Information shown:

※

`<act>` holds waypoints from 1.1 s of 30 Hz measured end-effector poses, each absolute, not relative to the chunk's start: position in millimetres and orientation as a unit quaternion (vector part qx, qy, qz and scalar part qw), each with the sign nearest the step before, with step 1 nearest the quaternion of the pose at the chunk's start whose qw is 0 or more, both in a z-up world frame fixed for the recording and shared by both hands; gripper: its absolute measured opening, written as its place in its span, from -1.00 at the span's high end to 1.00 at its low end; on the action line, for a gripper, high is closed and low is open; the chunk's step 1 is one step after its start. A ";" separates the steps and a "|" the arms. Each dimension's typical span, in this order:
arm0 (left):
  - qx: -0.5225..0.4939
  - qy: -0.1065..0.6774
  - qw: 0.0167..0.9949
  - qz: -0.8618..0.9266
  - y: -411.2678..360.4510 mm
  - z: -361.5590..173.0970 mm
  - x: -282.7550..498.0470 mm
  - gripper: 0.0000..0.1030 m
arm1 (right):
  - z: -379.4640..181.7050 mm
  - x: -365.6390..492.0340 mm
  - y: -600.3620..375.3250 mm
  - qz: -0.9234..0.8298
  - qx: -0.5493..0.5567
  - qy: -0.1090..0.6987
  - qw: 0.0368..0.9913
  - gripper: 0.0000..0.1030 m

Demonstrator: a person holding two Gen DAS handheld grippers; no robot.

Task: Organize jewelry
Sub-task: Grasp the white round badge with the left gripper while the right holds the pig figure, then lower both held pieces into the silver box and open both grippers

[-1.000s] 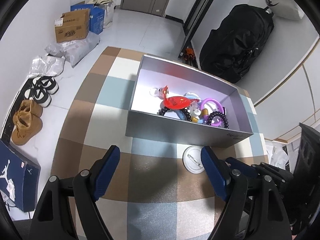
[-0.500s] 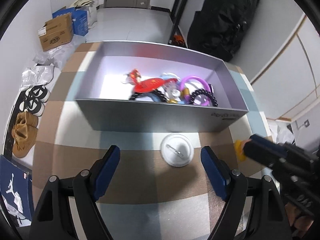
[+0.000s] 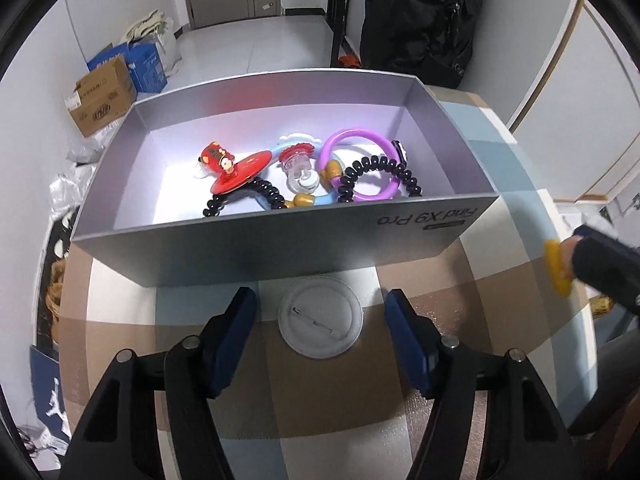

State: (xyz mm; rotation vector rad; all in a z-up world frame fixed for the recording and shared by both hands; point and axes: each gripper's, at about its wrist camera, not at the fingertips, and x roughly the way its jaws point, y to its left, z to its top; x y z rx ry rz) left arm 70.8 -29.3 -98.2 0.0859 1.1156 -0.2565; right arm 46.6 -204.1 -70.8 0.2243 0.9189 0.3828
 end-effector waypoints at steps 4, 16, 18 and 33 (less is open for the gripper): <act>0.057 0.526 0.839 -0.132 -36.8 -94.9 64.7 0.23 | -67.1 44.1 -206.8 0.189 0.114 0.433 0.874 0.59; 0.053 0.531 0.835 -0.137 -38.4 -94.8 67.7 0.27 | -64.0 42.5 -207.6 0.192 0.119 0.425 0.876 0.59; 0.049 0.536 0.831 -0.139 -38.2 -93.7 67.3 0.27 | -63.7 42.1 -207.5 0.193 0.120 0.425 0.876 0.59; -0.038 0.501 0.853 -0.144 2.6 -55.0 63.6 0.27 | -54.1 53.1 -182.4 0.209 0.116 0.416 0.877 0.59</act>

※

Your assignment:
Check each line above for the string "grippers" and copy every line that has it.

Answer box:
Demonstrator: a person holding two Gen DAS handheld grippers; no robot.
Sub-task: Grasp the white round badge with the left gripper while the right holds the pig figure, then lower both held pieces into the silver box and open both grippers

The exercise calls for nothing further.